In recent years, however, affirmative action has continued to grow, and the number of controversies surrounding its existence is consistently augmented. In 1978, in University of California Regents v. Bakke, the U. S. Supreme Court held (5-4) that fixed quotas may not be set for places for minority applicants for medical school if white applicants are denied a chance to compete for those places. The court, however, did say that professional schools may consider race as a factor in making decisions on admissions. More recently than the Regents decision, in United Steelworkers of America V.

Weber (1979) and Fullilove v. Klutznick (1980), the court continued to hold for affirmative action. The transformation of affirmative action over the years is generally considered a negative and socially unfair one. Although the original intention of such programs with regard to minority management was one of an undeniably just nature, my research has clearly indicated that over the years, various legal trends have drastically altered the socio-political implications of affirmative action often creating unfair situations for white males who are not part of the “guaranteed crowd”.

Managing Diversity” is one of the newest, most politically sound names for any such policies aimed at bringing minorities into the business mainstream through preferential hiring and promotion. Whatever the name, it is apparent that our contemporary society must come to grips with a sobering fact: We are some twenty-five years into a national drive and it has been about fifty years since the government first embraced the idea of giving blacks and other minorities a foothold in white, male-dominated Corporate America, yet the ideal of racial equality remains elusive, and the means of attaining it is increasingly controversial.

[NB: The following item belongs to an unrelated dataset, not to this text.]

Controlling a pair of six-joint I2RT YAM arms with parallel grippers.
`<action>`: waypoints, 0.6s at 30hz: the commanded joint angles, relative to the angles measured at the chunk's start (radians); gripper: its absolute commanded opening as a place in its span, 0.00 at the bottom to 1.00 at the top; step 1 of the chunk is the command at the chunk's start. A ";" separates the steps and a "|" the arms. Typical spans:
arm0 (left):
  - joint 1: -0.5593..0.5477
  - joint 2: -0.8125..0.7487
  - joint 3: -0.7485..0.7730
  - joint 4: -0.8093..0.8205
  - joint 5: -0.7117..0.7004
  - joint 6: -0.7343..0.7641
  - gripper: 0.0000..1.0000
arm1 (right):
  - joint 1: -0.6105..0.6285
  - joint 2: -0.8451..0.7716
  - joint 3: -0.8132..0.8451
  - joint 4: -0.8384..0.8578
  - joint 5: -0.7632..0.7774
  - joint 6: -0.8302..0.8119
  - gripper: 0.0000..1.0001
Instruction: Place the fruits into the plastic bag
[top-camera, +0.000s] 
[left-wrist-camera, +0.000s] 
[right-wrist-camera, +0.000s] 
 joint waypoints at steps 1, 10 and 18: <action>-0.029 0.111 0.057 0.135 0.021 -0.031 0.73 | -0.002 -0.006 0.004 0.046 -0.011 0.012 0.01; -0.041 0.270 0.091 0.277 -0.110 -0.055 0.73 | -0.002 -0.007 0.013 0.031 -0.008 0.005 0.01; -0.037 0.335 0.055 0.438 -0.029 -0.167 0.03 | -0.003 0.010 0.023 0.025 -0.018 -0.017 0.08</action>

Affirmative action encompasses both race and gender. Indeed women have been among its’ greatest beneficiaries but the discussion of race stirs the fiercest emotions. The concept of affirmative action itself remains shrouded in ignorance, mistrust, and political cynicism. According to Virginia Governor L. Douglas Wilder, “The term conjures up the vilest of connotations making it much like a four letter word”. (Fiscus 86). It was not always that way, of course. In 1964, the Civil Rights Act banned discrimination in employment and ordered that all hiring be “colorblind”.

Affirmative action, established by a series of Presidential directives going back to Lyndon B. Johnson’s in 1965, was intended to socially compensate minorities for past injustices, to overcome continuing discrimination, and ultimately to provide equal job opportunities for whites and blacks. Unhappily, those aims sometimes contain a painful contradiction: Compensating for past discrimination against some people can create “fresh discrimination” against others.

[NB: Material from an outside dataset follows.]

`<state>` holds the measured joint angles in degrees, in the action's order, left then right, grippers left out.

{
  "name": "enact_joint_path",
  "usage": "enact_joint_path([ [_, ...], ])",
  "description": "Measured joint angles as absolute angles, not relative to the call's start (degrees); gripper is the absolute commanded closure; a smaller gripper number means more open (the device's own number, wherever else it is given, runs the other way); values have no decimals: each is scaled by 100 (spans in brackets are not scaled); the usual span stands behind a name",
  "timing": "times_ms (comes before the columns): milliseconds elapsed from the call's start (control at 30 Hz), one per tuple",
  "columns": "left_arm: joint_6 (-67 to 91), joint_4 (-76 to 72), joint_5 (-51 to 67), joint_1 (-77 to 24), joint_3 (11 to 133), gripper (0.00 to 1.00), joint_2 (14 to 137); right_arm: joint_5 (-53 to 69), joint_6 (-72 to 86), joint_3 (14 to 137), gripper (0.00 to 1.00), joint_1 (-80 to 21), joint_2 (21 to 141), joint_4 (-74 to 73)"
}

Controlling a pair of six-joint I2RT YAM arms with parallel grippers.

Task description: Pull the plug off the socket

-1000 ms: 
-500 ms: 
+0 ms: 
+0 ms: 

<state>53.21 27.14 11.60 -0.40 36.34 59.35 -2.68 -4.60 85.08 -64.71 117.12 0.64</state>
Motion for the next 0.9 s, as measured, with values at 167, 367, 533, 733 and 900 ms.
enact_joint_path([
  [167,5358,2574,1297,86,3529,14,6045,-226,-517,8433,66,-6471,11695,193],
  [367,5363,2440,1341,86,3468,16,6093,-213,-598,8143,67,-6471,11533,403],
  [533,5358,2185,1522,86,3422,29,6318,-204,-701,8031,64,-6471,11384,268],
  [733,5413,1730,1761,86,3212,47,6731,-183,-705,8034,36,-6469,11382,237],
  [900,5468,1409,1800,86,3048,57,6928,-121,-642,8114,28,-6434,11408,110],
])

When companies make extraordinary efforts to hire or to promote minority workers, they are both directly and indirectly penalizing white workers. (Graglier 27-8) Since the 1970’s, most major companies and many smaller ones have adopted formal written policies to recruit minorities. The result has helpfully produced major gains for black job-seekers. In fact, the percentage of blacks in the work force has risen by fifty percent in the past twenty-five years; a solid advance taking into account a significantly larger black population.

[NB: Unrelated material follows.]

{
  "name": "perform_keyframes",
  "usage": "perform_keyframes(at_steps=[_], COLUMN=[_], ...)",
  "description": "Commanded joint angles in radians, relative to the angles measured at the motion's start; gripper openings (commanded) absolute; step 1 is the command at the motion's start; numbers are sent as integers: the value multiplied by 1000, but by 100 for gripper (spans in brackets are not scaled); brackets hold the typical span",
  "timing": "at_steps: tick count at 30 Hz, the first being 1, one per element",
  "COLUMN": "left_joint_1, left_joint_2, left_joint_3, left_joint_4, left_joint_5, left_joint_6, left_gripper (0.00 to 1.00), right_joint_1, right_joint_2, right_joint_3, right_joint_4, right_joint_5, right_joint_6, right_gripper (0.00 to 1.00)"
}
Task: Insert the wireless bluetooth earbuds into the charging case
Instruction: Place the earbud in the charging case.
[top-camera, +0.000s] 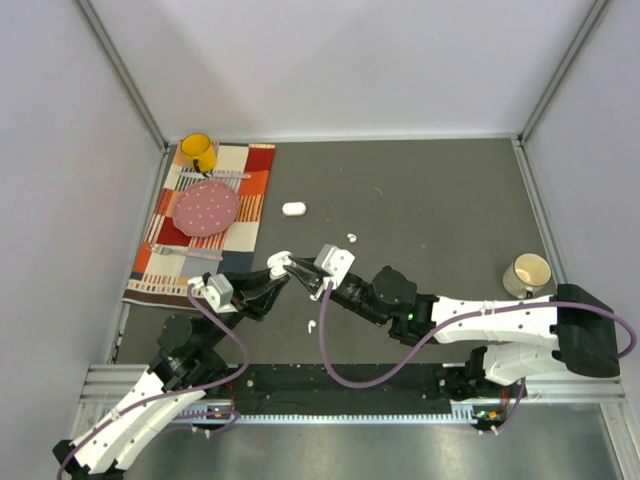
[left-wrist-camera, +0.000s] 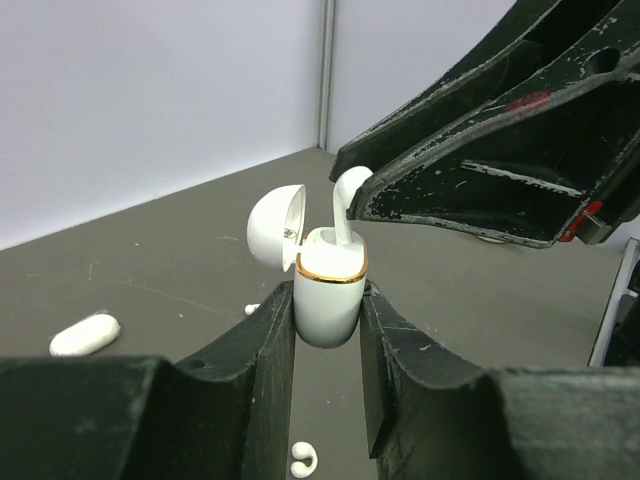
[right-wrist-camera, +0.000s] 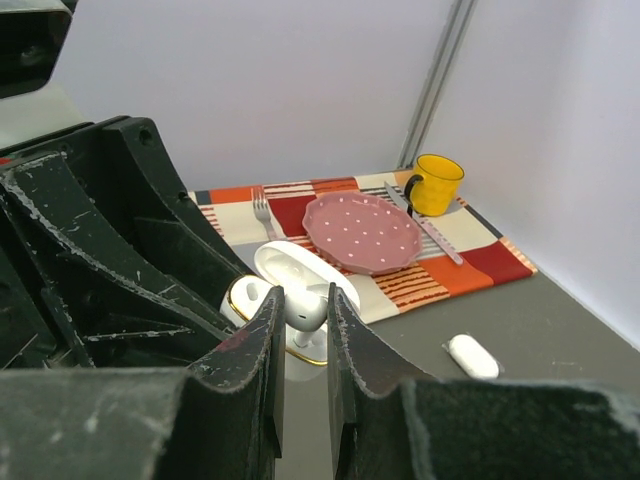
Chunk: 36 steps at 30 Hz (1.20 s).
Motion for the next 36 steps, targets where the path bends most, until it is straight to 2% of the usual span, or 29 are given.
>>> perform_keyframes(at_steps=[1, 11, 36], left_joint_1=[3, 3, 3], left_joint_2=[-16, -21, -31], left_joint_3=[5, 0, -15], left_joint_4=[103, 104, 126], left_joint_5=[-48, -42, -13], left_joint_6=[-8, -5, 10], left_gripper=[0, 0, 0], right_joint_1=[24, 27, 27], right_joint_2=[9, 16, 32], right_joint_3=[40, 46, 70], right_joint_4=[-56, -38, 5], right_joint_5=[-11, 67, 122], right_joint_6=[-6, -23, -34], right_gripper=[0, 0, 0])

The largest of such gains were in the South by black women. Many jobs came in government itself, where as many as 850,000 blacks found jobs in the social welfare bureaucracy from 1960 to 1976. Huge numbers of blacks have moved into the middle class. (Graglier 28) In 1989, about five percent of all managers in the United States were black. That constitutes a fivefold increase since 1966 and a 30 percent increase since 1978. Still, there is a “long road” ahead.

Nearly 97 percent of senior executives in the largest United States companies are white. And while black males make up 12. 7 percent of the private-sector work force, only five percent of all professionals are black. However, overall progress seems to be slowing. After dramatic income gains in the 1960’s and 70’s, blacks have been losing economic ground for the past decade. The higher-paying manufacturing jobs that were once a doorway to economic security for working-class blacks are harder to come by in an increasingly service-based economy.